Course Abstract

Training duration: 4 hours (Hands-on)

The Association of Fraud Examiners (ACFE) consistently estimates that organizations lose approximately 5% of their revenues due to fraud. Based on world GDP estimates, this would be anywhere from $3-4 trillion annually. Fraud is one of the most interesting problems to try and solve because the people in your data are not trying to be found. Data science techniques are now at the forefront of this industry to help fight the battle against criminals. This course outlines the typical fraud framework at an organization and where data science can play a role. It will also layout how to build an analytically advanced fraud system at an organization. Moving beyond just simple rules and anomaly detection, these supervised and unsupervised approaches to fraud modeling will help an organization combat every present problem of fraud. These fraud modeling approaches can also be used in other industries to help organizations find unique customers or problems that might exist in their current systems.

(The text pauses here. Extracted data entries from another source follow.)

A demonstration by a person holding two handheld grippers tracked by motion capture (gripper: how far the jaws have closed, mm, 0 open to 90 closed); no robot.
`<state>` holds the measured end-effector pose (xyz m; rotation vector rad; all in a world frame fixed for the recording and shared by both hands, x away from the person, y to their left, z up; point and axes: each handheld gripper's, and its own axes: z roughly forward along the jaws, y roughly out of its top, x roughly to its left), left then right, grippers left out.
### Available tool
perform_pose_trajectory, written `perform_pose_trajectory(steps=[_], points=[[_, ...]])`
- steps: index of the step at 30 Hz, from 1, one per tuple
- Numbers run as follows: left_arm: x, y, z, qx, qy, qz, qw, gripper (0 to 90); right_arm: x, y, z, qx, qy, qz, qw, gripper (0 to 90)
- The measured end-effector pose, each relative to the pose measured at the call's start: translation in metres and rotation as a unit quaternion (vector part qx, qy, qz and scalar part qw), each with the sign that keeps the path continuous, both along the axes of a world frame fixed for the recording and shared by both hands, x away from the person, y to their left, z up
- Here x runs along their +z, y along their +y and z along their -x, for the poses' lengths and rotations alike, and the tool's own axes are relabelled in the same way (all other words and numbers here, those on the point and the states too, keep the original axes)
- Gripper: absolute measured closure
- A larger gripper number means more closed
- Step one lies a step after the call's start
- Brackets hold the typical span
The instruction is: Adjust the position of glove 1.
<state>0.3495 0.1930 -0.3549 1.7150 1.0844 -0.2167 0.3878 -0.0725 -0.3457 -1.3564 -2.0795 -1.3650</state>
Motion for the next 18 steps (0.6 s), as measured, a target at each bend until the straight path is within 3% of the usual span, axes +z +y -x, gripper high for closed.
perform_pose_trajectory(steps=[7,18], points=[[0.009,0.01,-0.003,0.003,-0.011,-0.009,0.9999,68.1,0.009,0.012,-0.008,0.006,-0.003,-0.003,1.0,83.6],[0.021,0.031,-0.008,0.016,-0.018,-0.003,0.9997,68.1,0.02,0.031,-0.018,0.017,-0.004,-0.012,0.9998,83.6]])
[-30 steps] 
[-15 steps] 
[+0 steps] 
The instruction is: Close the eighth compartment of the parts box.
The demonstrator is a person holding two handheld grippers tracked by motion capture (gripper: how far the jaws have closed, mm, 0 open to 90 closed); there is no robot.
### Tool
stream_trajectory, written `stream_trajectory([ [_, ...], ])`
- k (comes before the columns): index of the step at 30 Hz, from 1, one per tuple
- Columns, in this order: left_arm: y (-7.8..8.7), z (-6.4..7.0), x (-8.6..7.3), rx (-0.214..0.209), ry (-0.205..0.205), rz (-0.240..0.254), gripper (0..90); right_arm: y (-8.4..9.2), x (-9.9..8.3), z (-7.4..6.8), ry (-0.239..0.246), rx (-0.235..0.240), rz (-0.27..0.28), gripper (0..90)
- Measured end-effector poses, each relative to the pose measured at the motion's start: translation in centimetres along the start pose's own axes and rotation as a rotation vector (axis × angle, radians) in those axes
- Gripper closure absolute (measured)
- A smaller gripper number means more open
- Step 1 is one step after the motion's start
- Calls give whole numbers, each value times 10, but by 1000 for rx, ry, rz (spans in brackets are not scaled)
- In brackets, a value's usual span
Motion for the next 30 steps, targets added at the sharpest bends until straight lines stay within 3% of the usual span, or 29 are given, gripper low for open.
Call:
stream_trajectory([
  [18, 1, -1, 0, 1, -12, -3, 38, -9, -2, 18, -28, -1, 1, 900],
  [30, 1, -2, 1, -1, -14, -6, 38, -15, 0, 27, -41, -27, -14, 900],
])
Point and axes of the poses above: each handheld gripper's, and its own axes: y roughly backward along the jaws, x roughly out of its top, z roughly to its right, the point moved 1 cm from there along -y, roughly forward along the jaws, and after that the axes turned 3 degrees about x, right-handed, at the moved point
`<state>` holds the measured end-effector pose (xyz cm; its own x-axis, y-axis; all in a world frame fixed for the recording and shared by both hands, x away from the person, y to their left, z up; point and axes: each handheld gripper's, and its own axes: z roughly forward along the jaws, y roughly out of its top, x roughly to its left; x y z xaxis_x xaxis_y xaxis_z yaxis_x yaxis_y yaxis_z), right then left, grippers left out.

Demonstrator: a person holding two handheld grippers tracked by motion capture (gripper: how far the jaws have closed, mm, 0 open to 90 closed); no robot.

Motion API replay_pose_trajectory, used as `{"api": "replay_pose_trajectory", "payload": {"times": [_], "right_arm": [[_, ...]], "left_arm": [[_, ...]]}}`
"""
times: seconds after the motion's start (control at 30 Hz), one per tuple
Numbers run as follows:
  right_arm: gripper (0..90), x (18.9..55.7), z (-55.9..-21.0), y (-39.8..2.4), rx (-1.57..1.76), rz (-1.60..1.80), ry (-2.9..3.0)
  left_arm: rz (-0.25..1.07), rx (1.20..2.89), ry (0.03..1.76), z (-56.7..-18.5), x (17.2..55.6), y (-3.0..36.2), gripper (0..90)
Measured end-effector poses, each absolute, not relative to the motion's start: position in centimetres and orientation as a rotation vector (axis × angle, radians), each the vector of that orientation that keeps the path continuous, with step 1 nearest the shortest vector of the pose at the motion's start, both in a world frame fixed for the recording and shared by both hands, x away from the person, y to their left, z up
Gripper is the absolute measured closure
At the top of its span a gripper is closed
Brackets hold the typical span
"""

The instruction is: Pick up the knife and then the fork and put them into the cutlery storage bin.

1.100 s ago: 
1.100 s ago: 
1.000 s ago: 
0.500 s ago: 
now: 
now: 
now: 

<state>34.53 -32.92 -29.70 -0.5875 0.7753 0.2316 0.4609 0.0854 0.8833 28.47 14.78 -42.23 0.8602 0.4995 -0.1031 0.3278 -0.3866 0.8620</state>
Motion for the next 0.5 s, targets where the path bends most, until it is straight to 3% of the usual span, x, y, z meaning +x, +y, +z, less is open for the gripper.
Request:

DIFFICULTY LEVEL: INTERMEDIATE

Learning Objectives

  • Use an insurance fraud data set through the course to solidify the concepts

  • Use network analysis to create good features for fraud models like centrality and connectivity.

  • Properly oversample or undersample a rare event data set as well as use synthetic sampling techniques like SMOTE.

  • Build a supervised fraud classification model using one of the following: logistic regression, tree based algorithms, and naive Bayes models.

  • Build a supervised NOT-fraud classification model using one of the above techniques.

  • Interpret a complicated model using LIME.

Instructor Bio:

Aric LaBarr, PhD

Associate Professor of Analytics | Institute for Advanced Analytics at NC State University

Aric LaBarr, PhD

A Teaching Associate Professor in the Institute for Advanced Analytics, Dr. Aric LaBarr is passionate about helping people solve challenges using their data. There he helps design the innovative program to prepare a modern work force to wisely communicate and handle a data-driven future at the nation's first Master of Science in analytics degree program. He teaches courses in predictive modeling, forecasting, simulation, financial analytics, and risk management. Previously, he was Director and Senior Scientist at Elder Research, where he mentored and led a team of data scientists and software engineers. As director of the Raleigh, NC office he worked closely with clients and partners to solve problems in the fields of banking, consumer product goods, healthcare, and government. Dr. LaBarr holds a B.S. in economics, as well as a B.S., M.S., and Ph.D. in statistics — all from NC State University.

Course Outline

1. Review of Fraud 

Lesson 1.1  The Problem of Fraud - How can we analytically define fraud? There are important characteristics of fraud that puts a better perspective on the modeling and identification of fraud.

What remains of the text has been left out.